* WHAT TO DO
Across the entries below, tally every line that holds the word "bounding". Give only the tally.

[Start of section]

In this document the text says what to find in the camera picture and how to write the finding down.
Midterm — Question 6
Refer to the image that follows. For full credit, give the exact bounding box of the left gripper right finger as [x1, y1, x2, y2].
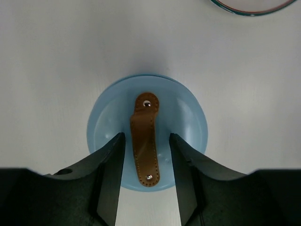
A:
[169, 134, 301, 226]

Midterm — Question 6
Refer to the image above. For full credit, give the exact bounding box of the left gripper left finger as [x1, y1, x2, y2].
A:
[0, 133, 126, 226]

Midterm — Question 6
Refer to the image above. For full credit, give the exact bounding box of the blue round lid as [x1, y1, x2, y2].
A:
[87, 74, 208, 192]

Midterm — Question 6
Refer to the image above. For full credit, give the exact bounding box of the patterned round plate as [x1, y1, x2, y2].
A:
[211, 0, 296, 16]

[End of section]

* WORKED SOLUTION
4